Work item =>
Lines from the beginning of the data through the line containing "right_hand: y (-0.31" are to be copied exactly, with no other line included.

--*--

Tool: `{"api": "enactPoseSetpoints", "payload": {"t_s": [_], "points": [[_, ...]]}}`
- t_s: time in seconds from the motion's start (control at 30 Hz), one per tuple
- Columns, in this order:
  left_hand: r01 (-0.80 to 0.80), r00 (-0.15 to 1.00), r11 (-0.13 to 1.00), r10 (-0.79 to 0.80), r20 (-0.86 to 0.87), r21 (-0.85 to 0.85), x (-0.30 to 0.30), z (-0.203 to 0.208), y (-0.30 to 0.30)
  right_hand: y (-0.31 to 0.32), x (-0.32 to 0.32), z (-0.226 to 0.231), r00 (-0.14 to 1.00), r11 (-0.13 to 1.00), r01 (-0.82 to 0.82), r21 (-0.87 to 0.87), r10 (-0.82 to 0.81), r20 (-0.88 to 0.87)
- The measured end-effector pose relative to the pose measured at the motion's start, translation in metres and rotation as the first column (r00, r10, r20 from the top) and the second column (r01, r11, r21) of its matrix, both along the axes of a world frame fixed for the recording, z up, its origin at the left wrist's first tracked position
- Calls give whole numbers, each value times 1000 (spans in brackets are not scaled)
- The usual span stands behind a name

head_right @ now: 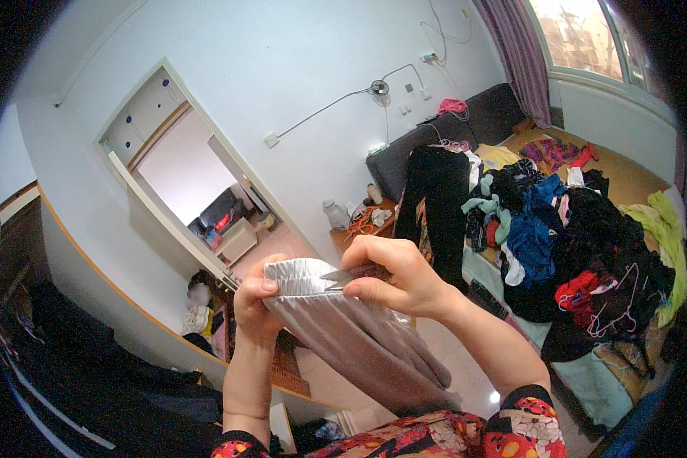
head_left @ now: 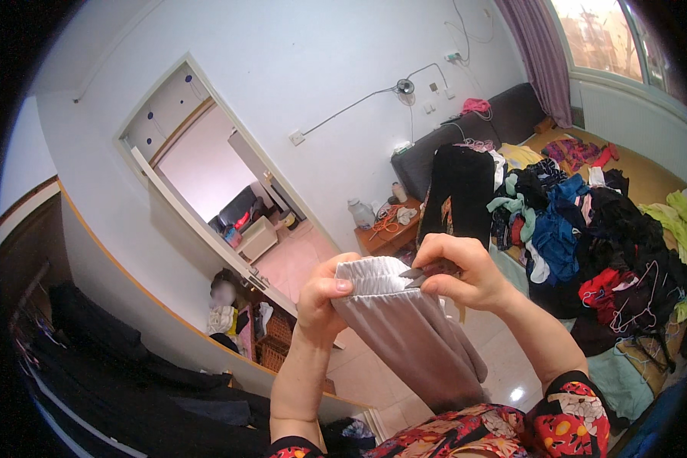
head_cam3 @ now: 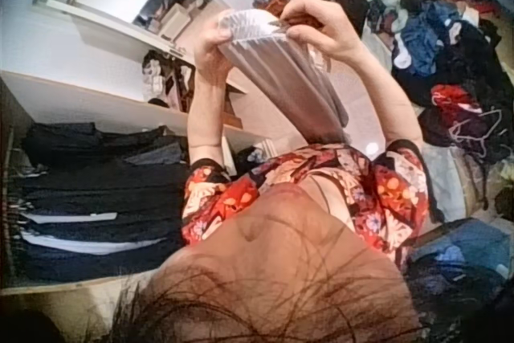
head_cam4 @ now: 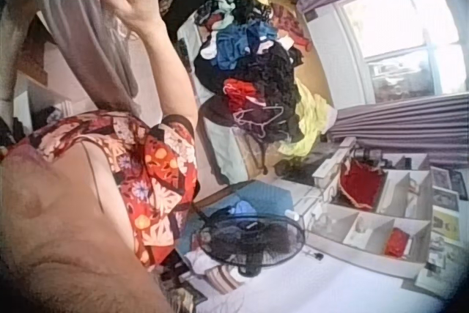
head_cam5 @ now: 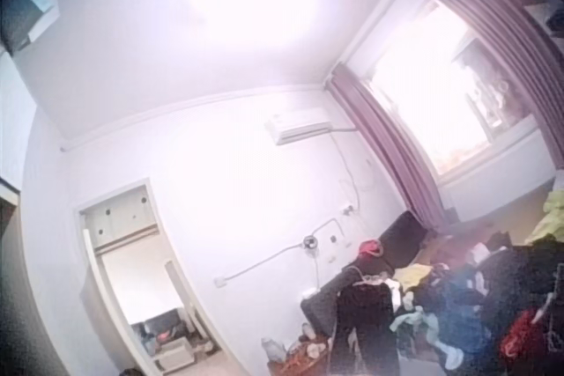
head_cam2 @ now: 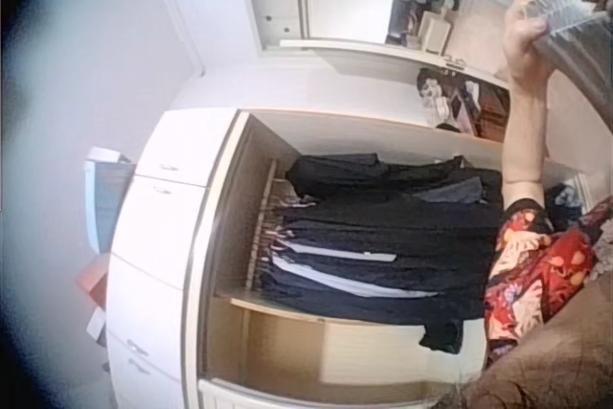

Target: The person holds up black shorts, places them on a pink hanger, and sets them on a bed before picking through a pile of clothes and selecting a pair of silver shorts to inspect and prepare for hanging.

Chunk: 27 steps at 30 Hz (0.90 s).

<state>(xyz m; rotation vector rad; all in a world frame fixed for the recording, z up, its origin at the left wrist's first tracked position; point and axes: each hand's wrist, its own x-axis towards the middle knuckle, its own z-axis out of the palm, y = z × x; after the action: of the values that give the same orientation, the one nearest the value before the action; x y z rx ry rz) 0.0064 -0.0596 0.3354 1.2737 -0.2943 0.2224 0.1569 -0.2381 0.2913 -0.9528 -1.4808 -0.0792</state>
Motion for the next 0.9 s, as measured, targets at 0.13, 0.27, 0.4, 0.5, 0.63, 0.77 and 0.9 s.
{"api": "enactPoseSetpoints", "payload": {"t_s": [0.13,0.27,0.4,0.5,0.63,0.77,0.9], "points": [[-2,1000,1000,3,11,-4,0,-2,-1,2,-3,2,999,1000,-18,24,17,42],[-3,1000,1000,3,7,-20,0,-4,0,1,-4,2,999,1000,-16,-14,16,51],[17,1000,1000,-16,20,-13,4,-8,0,-3,-3,-1,999,999,-33,-3,33,6],[-33,999,999,33,19,-26,3,-8,-2,-6,0,-6,987,1000,-21,20,24,-157],[-120,993,992,121,10,-24,4,-5,-8,-6,2,-7,997,1000,-8,-9,7,-81],[-70,997,998,70,32,1,10,-9,-5,-5,-1,-2,1000,1000,-24,-4,24,3],[-21,996,1000,22,81,-21,14,-12,-4,-8,3,-9,986,999,-28,20,31,-166]]}}
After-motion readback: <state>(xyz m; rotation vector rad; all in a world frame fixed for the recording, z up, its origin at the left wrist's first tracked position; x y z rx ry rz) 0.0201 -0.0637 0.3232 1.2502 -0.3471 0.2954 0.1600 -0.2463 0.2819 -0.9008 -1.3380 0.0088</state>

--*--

Task response =>
Tool: `{"api": "enactPoseSetpoints", "payload": {"t_s": [_], "points": [[_, ...]]}}`
- t_s: time in seconds from the motion's start (control at 30 Hz), one per tuple
- Columns, in this order:
  left_hand: r01 (-0.80 to 0.80), r00 (-0.15 to 1.00), r11 (-0.13 to 1.00), r10 (-0.79 to 0.80), r20 (-0.86 to 0.87), r21 (-0.85 to 0.85), x (-0.30 to 0.30), z (-0.203 to 0.208), y (-0.30 to 0.30)
  right_hand: y (-0.31 to 0.32), x (-0.32 to 0.32), z (-0.226 to 0.231), r00 (-0.14 to 1.00), r11 (-0.13 to 1.00), r01 (-0.82 to 0.82), r21 (-0.87 to 0.87), r10 (-0.82 to 0.81), r20 (-0.88 to 0.87)

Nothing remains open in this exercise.